Go through the records, and copy each line in which the string "right" is present.

*** Begin section ***

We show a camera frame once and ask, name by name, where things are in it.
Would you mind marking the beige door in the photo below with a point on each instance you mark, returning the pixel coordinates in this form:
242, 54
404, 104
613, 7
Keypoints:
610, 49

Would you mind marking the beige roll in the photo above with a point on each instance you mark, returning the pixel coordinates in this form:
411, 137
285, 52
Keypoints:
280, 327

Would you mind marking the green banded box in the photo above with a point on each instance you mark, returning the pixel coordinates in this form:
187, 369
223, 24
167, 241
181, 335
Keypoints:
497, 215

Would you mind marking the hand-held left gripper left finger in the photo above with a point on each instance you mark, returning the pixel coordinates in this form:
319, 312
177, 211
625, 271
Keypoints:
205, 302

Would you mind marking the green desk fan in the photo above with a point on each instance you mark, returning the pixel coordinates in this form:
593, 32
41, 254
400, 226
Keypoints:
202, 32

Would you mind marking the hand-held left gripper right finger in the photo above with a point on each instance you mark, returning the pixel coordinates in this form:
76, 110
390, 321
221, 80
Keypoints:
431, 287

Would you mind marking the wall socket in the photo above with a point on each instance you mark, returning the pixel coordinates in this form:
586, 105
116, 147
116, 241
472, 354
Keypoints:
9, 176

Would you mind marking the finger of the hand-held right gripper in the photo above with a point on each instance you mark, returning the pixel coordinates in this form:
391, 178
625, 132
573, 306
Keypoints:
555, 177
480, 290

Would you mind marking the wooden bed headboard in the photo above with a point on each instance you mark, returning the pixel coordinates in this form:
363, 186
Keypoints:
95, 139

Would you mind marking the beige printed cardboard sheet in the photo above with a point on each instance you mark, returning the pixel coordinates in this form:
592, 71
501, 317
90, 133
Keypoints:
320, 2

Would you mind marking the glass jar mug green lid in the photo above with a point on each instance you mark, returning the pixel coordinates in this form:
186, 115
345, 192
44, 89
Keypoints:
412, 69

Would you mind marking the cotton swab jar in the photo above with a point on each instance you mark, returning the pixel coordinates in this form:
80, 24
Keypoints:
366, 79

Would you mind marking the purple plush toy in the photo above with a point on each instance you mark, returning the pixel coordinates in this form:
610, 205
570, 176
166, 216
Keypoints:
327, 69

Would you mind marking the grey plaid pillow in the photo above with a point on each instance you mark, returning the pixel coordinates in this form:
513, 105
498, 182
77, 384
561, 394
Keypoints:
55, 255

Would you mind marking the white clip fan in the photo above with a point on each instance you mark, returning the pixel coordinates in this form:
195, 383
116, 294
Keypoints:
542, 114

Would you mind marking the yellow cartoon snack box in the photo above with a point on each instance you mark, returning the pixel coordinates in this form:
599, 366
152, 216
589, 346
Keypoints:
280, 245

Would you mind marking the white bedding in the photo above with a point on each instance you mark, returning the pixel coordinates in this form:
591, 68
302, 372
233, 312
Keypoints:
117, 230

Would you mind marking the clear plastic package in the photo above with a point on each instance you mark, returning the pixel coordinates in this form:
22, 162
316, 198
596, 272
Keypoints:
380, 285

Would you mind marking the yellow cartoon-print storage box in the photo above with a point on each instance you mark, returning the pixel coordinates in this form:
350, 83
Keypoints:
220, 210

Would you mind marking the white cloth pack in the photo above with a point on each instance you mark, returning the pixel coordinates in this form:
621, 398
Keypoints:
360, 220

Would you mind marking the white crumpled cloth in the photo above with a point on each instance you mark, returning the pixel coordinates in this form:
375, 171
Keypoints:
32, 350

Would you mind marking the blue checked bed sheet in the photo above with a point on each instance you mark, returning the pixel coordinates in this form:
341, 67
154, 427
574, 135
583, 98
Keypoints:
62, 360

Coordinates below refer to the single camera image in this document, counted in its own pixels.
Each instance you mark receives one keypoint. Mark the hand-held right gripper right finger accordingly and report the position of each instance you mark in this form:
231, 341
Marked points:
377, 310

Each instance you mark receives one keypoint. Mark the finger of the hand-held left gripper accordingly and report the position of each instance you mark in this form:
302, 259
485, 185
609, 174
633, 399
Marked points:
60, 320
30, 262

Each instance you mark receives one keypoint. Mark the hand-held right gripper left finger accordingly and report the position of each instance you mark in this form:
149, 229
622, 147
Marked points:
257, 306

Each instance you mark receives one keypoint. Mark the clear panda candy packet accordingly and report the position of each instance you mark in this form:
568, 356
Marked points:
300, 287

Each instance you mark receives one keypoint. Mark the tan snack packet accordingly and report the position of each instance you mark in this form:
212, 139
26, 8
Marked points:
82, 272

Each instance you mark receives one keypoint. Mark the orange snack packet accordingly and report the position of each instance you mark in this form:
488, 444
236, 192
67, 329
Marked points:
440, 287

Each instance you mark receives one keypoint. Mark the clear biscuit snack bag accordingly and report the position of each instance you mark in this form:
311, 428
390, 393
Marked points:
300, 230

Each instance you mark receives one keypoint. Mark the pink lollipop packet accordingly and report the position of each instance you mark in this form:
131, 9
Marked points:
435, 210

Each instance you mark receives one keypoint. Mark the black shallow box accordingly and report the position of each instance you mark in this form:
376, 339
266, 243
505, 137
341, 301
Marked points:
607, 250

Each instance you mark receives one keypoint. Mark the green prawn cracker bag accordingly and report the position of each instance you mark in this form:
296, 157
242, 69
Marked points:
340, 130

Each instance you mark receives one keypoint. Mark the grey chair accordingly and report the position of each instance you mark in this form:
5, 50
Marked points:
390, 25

*** End section ***

■ **ANSWER SECTION**
Would you mind marking the hand-held left gripper right finger in the photo above with a point on each instance you mark, returning the pixel coordinates in this form:
Would you mind marking the finger of the hand-held right gripper in the photo above with a point on each instance you mark, returning the pixel coordinates in this form:
Each instance you mark receives one keypoint. Mark the hand-held right gripper right finger accordingly and report the position of each instance you mark in this form:
Each instance you mark receives one keypoint. Mark the hand-held right gripper left finger accordingly and report the position of each instance you mark in this form:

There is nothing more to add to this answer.